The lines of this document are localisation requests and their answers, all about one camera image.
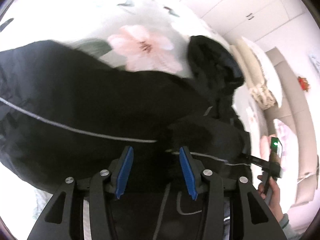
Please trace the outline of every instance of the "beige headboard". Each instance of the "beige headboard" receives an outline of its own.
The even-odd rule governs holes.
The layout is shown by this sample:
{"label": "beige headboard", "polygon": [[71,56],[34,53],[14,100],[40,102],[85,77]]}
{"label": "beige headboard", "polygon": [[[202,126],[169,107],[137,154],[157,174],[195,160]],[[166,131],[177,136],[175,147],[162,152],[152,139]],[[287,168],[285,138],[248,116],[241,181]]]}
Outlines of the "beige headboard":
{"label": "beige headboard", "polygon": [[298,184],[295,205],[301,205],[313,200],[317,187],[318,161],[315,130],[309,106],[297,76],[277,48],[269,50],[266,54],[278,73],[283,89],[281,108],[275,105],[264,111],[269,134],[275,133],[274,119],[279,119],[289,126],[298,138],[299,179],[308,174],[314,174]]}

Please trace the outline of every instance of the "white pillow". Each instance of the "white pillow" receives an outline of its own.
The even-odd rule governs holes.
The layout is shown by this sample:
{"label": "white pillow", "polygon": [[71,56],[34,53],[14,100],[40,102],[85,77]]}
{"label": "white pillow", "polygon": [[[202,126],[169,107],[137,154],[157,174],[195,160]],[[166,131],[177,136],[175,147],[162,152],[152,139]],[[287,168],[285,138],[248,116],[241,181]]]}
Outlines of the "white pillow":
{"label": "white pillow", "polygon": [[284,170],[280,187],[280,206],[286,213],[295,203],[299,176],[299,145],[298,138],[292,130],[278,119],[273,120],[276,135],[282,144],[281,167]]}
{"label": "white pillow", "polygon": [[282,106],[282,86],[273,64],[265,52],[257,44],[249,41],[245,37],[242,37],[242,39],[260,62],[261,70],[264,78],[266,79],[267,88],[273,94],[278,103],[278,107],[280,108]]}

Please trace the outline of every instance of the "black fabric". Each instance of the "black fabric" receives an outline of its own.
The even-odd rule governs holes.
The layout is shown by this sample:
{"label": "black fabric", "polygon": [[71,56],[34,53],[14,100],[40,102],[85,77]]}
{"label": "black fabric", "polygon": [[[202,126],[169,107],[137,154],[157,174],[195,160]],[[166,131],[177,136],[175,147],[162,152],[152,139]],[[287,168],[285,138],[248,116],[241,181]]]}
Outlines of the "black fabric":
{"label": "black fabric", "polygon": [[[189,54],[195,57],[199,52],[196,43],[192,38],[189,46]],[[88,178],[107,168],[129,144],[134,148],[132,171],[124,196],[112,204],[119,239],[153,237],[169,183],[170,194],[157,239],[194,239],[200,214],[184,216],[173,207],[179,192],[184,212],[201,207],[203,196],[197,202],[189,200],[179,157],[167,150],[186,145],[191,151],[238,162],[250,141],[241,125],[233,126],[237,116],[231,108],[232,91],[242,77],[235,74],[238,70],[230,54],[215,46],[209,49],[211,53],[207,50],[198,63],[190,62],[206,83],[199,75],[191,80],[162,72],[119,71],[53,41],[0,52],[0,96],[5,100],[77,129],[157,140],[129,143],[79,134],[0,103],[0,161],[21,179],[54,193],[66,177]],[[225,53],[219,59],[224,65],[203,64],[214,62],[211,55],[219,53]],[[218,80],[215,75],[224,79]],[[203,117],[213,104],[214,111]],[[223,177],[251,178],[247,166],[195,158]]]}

--- --- ---

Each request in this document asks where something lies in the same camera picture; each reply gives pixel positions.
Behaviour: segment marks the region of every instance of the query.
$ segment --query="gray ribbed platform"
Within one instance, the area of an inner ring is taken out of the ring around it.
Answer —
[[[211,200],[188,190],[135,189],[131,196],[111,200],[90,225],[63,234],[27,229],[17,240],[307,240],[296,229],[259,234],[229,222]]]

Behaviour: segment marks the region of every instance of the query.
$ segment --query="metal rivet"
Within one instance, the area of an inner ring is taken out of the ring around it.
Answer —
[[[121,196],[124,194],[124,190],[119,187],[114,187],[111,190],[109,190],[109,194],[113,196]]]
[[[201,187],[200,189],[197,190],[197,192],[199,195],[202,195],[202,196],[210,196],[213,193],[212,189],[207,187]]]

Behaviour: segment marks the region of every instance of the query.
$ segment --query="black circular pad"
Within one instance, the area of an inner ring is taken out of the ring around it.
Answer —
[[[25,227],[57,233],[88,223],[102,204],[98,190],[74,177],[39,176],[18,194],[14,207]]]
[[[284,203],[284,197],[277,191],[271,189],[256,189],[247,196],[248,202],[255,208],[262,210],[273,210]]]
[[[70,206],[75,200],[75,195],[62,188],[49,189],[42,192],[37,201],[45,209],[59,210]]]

--- --- ---

Where a line of the records above holds the word "document", copy that line.

The lines of this document are localisation requests and their answers, all about one camera image.
Each request in this document asks where something lies in the same camera picture; each reply gives pixel positions.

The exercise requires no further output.